• Extracted material

====

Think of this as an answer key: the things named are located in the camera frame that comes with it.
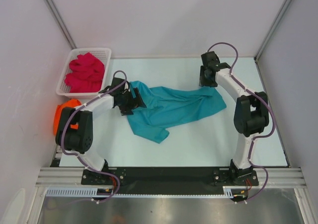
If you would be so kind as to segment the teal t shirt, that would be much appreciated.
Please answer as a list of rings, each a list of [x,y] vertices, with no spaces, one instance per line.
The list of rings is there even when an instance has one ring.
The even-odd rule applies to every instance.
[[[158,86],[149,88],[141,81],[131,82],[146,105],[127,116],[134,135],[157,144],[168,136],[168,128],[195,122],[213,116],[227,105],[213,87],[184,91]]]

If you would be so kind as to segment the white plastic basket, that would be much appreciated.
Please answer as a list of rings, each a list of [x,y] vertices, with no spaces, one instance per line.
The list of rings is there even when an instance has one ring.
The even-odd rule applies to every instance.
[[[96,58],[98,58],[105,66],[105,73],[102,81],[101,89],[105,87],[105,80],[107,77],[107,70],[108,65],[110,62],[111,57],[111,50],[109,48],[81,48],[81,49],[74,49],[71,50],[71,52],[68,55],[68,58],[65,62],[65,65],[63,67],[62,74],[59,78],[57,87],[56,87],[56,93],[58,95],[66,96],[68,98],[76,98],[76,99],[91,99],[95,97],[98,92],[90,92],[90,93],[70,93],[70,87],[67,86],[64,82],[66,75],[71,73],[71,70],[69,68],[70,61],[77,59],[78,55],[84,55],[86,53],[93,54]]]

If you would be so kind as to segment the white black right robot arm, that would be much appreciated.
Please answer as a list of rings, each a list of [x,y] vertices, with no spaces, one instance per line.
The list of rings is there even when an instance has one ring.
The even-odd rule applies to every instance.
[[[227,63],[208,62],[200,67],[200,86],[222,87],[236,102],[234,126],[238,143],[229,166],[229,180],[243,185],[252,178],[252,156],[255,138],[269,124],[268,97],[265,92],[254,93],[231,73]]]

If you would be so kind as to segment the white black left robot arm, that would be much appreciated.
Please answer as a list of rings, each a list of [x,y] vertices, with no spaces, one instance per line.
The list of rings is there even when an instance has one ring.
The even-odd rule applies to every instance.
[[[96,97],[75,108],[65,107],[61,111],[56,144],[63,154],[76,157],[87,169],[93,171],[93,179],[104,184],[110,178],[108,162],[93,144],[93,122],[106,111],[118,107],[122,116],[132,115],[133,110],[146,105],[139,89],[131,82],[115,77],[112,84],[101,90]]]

====

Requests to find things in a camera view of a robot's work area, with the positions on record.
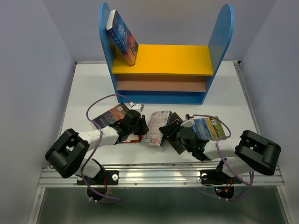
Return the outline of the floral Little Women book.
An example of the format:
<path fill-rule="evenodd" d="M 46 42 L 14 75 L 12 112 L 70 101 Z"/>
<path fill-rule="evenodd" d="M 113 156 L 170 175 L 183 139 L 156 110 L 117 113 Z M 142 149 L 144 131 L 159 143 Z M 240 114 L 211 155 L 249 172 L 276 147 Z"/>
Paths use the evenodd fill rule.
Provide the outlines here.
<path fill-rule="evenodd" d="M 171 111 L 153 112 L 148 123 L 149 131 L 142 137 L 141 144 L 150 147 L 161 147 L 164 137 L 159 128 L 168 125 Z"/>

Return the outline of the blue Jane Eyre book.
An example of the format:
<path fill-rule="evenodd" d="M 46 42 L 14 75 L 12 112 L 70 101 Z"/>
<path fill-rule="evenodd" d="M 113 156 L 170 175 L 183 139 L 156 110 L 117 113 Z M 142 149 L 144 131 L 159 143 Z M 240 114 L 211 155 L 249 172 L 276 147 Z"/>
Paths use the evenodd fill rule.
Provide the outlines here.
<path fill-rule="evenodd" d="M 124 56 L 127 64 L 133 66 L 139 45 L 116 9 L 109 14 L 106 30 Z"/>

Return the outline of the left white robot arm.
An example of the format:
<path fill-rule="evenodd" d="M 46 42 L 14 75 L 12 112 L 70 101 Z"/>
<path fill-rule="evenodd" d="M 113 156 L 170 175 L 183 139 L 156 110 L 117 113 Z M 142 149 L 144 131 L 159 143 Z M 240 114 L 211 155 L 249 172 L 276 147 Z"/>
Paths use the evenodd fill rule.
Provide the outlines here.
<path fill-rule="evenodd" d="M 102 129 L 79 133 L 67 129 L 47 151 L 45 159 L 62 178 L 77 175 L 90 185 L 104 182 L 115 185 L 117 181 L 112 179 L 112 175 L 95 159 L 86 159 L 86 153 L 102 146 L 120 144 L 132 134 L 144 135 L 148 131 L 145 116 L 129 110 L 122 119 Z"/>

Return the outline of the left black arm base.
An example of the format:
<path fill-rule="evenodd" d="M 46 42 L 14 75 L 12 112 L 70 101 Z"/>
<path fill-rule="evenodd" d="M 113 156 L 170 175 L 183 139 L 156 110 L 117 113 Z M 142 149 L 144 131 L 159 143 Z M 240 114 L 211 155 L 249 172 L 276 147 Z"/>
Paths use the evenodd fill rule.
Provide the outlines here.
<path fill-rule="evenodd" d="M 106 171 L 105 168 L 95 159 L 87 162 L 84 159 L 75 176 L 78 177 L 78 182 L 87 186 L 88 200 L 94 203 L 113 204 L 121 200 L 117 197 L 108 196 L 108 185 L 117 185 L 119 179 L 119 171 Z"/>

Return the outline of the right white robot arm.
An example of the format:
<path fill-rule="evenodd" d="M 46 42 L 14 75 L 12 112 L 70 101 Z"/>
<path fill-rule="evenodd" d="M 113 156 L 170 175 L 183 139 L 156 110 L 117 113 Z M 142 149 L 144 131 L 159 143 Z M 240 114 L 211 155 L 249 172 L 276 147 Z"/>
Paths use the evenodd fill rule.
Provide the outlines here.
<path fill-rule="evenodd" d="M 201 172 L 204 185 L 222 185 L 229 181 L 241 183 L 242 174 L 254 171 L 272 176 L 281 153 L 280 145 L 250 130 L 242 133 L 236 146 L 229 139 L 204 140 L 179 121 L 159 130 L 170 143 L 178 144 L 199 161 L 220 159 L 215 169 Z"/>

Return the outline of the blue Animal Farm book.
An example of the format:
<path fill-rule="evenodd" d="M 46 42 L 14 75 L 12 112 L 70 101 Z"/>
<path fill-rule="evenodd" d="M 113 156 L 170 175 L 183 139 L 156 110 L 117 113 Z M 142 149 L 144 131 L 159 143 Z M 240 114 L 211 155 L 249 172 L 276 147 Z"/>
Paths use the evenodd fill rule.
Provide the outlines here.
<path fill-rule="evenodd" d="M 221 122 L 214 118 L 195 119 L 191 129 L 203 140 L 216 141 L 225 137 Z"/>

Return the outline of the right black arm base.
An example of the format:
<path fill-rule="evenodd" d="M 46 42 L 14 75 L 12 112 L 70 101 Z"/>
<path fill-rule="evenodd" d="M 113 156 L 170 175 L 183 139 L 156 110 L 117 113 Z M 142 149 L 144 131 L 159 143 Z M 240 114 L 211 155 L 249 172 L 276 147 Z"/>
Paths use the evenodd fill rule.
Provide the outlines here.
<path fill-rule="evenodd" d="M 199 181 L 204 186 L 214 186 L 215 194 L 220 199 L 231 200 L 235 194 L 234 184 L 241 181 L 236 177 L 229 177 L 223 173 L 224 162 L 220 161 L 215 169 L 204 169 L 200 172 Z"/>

====

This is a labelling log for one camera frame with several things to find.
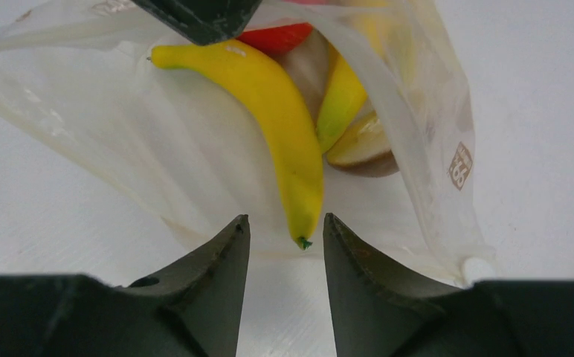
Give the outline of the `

====

• Description of the task
Although pictures appear among the entries, please set down only the lines from the one with "Think of this" up to and including the one with "If you would be so kind as to segment the teal", word for word.

• Written response
Think of this as an answer key: the things named are located in the camera frame that comes with it.
If you would be so kind as to segment the teal t shirt, that would be much appreciated.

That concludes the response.